◆ Task objective
Find the word "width" in the data. Return every line where it appears.

◆ Information
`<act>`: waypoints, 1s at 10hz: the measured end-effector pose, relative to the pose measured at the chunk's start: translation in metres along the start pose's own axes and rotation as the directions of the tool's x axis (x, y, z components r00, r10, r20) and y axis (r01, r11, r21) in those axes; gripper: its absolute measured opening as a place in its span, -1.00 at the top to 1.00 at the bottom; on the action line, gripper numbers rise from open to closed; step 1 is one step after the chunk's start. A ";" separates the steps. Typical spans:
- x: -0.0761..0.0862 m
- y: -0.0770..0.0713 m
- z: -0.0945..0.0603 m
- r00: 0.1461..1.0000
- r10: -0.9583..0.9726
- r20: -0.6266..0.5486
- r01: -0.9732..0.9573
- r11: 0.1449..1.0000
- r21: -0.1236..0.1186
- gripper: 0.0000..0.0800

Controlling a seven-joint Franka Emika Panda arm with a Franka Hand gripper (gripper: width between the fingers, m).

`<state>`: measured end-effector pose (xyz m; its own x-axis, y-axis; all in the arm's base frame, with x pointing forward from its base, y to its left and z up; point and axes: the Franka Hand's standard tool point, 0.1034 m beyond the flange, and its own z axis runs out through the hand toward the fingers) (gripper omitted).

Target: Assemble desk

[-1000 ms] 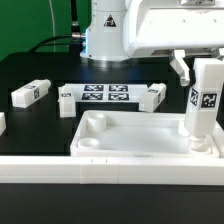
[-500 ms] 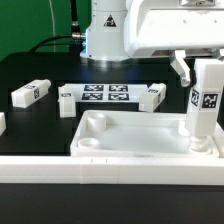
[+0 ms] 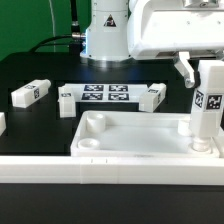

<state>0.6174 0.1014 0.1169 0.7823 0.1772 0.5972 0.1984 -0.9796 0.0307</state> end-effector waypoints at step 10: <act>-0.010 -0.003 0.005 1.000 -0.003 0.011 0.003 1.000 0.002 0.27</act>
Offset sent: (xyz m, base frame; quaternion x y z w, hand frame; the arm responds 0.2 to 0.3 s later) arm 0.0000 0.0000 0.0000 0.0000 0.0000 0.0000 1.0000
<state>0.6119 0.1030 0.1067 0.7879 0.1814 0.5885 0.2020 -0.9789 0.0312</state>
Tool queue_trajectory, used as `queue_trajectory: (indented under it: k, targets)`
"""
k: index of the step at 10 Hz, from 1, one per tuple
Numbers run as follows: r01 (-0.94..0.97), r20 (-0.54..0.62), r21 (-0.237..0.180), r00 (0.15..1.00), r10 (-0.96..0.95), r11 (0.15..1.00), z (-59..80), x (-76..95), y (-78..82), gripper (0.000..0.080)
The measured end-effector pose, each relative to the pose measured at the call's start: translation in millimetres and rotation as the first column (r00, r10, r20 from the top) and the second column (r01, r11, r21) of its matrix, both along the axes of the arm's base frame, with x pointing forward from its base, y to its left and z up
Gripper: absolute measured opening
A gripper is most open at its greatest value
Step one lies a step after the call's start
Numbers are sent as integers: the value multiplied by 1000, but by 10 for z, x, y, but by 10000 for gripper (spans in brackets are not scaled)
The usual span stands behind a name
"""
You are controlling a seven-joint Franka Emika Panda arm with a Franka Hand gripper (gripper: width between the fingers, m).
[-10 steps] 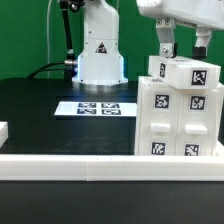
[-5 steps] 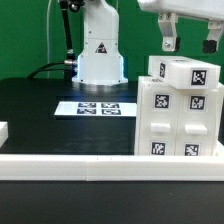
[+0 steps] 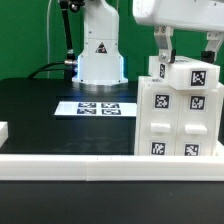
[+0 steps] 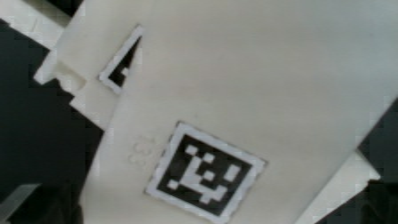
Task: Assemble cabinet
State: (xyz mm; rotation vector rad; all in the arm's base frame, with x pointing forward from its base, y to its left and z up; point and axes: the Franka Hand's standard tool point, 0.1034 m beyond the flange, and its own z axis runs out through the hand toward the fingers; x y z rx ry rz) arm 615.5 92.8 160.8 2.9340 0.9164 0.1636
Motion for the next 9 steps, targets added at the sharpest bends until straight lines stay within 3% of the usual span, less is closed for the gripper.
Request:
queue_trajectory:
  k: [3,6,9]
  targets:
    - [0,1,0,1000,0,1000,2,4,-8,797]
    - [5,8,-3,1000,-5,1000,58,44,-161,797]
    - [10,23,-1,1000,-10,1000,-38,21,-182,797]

◆ Your solution
Controlling a seven-joint Franka Emika Panda arm with a Franka Hand gripper (gripper: width between the fingers, m).
You are controlling a seven-joint Franka Emika Panda arm with a Franka Hand gripper (gripper: width between the fingers, m).

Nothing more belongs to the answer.